Gentry McShane is a queer underground sagiterrorist filmmaker. He was raised a dirty hippie child in Tucson, Arizona. He has directed several short films and music videos including horror/comedy “Riot Ghoul” which was an official selection of SF Frameline, Boston LGBT Film Festival, Austin’s Polari Film Festival, and Portland’s Not Enough Queer Music and Arts fest. He is also a curator, organizer, digital archivist, student, and teacher. He currently lives in Oakland, California with his social worker boo, Nico and their rascally schnauzer, Penny.

Photo: Tyler Daly

Erin Daly
Photo: Tyler Daly

Erin Daly is currently living in Olympia WA, where she spends her time making music with her voice as well as a variety of other stringed instruments, painting, and getting to know the local flora as friend, food, and medicine. She has been collaborating artistically with her beloved friend and soul family member Nomy Lamm for over a decade – including the musical projects Tricrotic and ((Double Hug)).
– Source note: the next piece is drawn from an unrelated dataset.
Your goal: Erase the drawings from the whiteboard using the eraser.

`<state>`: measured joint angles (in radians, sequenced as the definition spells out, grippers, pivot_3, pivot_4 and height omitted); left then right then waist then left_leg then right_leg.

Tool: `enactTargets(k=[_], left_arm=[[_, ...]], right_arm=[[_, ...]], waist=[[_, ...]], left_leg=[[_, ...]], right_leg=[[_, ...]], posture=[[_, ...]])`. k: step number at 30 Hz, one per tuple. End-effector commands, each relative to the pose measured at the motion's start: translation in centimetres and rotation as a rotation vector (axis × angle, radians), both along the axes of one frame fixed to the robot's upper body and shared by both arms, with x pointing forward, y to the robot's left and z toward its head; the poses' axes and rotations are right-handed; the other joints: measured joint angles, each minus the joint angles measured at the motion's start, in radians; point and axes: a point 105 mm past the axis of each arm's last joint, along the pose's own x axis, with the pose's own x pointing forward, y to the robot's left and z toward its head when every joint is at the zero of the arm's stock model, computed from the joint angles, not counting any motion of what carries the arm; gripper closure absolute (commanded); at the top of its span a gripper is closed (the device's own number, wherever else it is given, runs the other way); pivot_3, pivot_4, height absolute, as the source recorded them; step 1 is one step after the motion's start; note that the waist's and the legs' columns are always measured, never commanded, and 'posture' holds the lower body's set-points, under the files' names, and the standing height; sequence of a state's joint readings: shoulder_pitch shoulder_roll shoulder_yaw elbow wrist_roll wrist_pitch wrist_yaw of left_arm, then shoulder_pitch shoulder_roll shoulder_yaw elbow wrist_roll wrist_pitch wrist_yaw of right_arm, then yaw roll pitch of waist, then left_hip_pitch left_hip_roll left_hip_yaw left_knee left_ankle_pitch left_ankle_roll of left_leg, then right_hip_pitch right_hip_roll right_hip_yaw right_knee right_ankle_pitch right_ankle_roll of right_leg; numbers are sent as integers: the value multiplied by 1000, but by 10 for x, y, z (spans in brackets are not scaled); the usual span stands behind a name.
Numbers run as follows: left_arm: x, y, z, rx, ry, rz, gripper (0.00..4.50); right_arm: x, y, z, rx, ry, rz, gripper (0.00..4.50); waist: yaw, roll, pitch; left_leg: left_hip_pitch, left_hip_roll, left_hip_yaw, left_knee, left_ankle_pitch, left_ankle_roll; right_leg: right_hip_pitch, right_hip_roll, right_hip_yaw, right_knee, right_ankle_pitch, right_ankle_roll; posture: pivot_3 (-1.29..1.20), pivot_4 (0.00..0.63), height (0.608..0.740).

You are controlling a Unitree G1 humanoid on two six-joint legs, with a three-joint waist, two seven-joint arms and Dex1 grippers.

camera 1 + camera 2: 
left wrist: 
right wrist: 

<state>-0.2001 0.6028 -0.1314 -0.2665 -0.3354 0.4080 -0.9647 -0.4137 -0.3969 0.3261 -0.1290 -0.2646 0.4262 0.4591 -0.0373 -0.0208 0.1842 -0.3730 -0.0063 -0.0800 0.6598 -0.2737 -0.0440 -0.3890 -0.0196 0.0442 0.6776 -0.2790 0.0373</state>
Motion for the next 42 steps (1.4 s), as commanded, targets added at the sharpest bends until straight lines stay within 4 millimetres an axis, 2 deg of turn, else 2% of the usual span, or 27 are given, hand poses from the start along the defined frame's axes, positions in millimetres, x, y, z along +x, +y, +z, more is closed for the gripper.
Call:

She is honored to be a part of 515 Clues and is excited for this opportunity to expand into her long held interest in puppeteering.

 

515 Clues Our Space

515 Clues Our Space

Our Space creates safe and affirming space where LGBTQ youth can socialize, build community, develop leadership skills and access culturally relevant mental health services. Our Space holds the experiences, strengths and needs of youth impacted by poverty, homelessness and the child welfare and juvenile justice systems at its core, and recognizes these youth as fierce and fabulous change-agents in our communities.